All patients fulfilling the criteria for possible or definite AIE should receive treatment within 4 weeks of symptom onset. Sample collection (of the CSF and serum) for abs testing should preferably be performed before immunotherapy, but its initiation should not be delayed while waiting for the results.

The first-line treatment should be methylprednisolone (MP) plus IVIG, or MP plus PLX. The choice of regimen should be based on local availability and the expertise of the attending physician. No consensus was reached on the clinical features indicating first-line treatment with MP plus PLX.

The experts agreed that satisfactory clinical response is defined as clinical and/or functional improvement within 10 to 14 days after starting the treatment.

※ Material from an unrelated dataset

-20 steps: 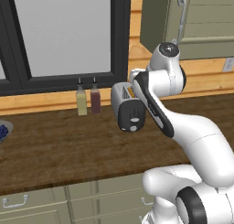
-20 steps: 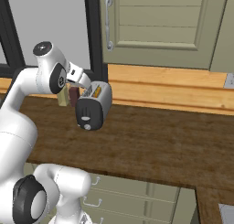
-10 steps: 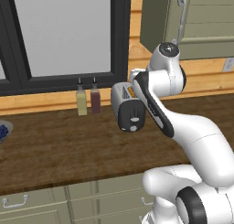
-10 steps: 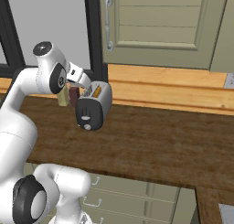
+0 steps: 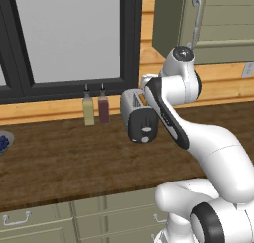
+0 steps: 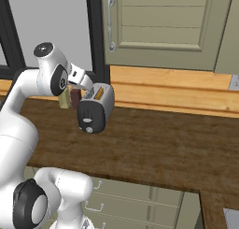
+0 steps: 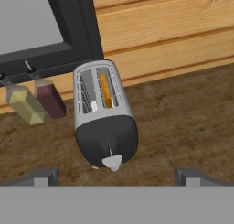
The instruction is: Start the toaster. Once the lever pops up, take the bread to the plate on the dining counter.
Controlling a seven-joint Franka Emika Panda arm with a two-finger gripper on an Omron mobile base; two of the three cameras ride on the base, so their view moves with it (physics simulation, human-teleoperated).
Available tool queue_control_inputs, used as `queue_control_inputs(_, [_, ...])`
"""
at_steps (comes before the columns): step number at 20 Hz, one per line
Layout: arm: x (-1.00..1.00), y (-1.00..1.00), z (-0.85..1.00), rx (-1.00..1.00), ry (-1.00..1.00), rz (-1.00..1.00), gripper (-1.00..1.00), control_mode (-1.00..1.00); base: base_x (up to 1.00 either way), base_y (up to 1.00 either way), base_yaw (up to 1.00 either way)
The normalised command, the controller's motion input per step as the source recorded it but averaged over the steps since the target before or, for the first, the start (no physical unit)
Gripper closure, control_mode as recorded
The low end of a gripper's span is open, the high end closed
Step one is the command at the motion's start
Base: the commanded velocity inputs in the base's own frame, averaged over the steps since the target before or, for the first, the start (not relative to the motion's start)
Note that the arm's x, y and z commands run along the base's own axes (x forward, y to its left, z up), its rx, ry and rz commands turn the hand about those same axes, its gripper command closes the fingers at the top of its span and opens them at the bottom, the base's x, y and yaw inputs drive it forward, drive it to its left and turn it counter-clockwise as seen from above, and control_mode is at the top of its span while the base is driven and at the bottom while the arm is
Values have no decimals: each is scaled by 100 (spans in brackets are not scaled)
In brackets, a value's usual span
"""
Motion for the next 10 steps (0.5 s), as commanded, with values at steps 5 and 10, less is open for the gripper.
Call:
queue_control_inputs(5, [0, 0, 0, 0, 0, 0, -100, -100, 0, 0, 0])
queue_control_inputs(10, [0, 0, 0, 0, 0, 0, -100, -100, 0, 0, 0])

Treatment response should be monitored using clinical parameters such as reduced seizure frequency, partial improvement in cognitive and psychiatric symptoms, restored level of consciousness, or improvements in abnormal movements, ataxia, and in signs of brainstem dysfunction.35 Patients failing to partially improve within 14 days should receive the second-line treatment, which includes RTX or/and cyclophosphamide (0.75 mg/m2). The use of RTX (1,000 mg and repeat after 14 days) has been associated with better prognosis and lower relapse rate, and RTX can be prescribed alone or in association with cyclophosphamide in patients aged > 16 years.36

The panelists agreed that the third-line treatment options include tocilizumab and bortezomib. Other treatment options should be discussed with an AIE expert team. Oral immunosuppression with azathioprine or mycophenolate should not be routinely prescribed, especially for patients with anti-NMDAR encephalitis, according to data from a meta-analysis.29 The panelists strongly agreed (92%) that, if required, RTX should be the choice for maintenance immunosuppression.

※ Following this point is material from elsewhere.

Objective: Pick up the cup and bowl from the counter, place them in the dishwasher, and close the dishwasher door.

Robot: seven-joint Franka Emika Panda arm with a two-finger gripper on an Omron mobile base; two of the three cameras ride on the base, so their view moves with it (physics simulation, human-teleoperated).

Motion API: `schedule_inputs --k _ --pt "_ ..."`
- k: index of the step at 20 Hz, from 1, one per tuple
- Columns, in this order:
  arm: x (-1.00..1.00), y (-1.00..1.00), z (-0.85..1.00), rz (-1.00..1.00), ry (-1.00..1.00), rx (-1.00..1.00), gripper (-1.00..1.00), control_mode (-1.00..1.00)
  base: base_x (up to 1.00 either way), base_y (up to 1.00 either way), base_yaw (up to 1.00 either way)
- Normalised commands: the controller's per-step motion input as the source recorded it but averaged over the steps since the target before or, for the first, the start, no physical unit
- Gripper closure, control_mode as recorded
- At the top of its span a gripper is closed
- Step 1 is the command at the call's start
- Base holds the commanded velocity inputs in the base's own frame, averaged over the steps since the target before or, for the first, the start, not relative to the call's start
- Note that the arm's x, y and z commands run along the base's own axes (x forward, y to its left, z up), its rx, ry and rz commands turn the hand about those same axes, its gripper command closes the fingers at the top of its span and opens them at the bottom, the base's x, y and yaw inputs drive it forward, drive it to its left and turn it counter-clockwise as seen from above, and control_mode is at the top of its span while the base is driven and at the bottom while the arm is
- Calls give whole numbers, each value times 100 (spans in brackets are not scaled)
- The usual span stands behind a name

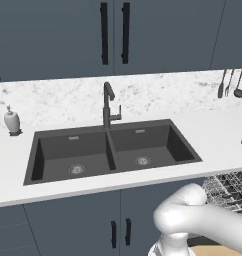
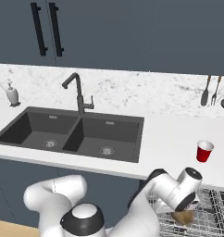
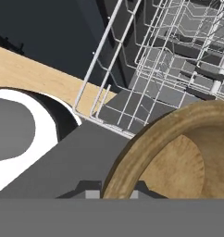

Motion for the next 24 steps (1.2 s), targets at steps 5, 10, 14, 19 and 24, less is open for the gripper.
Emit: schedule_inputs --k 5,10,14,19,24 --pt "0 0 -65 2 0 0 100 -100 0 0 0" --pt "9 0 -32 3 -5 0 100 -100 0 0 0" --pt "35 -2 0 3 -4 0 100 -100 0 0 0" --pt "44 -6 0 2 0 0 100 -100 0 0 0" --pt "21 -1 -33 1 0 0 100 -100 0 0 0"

Antiseizure medications (ASMs) should be prescribed only if the patient presents with seizures. Neurologists should consider weaning of ASMs in the months after the acute stage of the disease if the patient is stable. Further treatment recommendations are presented in Table 3 and Figure 2. Proposed doses and regimens are summarized in Table 4.

Figure 2
Proposed algorithm for AIE management.
Table 4
Proposed treatment regiments for AIE

Follow-up of AIE patients

The experts agreed that patients should be screened for neoplasia at the time of clinical presentation. Screening options should be individualized according to the specific ab identified and its association with neoplasms. Screening in patients that exhibit abs commonly associated with neoplasm should be performed annually for 4 years. The initial screening should be performed though chest, abdominal and pelvic computed tomography (CT) scans with whole-body fluorodeoxyglucose-positron emission tomography (FDG-PET) ordered if initial CT scans prove inconclusive or negative. In addition, women should also be investigated using transvaginal ultrasonography and mammography to exclude ovarian and breast cancers respectively, while men should undergo scrotal ultrasonography to exclude testicular cancer.6

Regular assessment of cognitive outcomes is recommended, utilizing the Modified Rankin Scale (mRS), the Montreal Cognitive Assessment (MoCA), and the Mini-Mental State Examination (MMSE) tools, despite their inherent limitations. The Clinical Assessment Scale in Autoimmune Encephalitis (CASE) constitutes a robust tool to predict outcomes during the acute stage of the disease in both the adult and pediatric populations.35 While not formally validated for use in the Brazilian population, the panelists suggest drawing on its items to monitor symptom improvement.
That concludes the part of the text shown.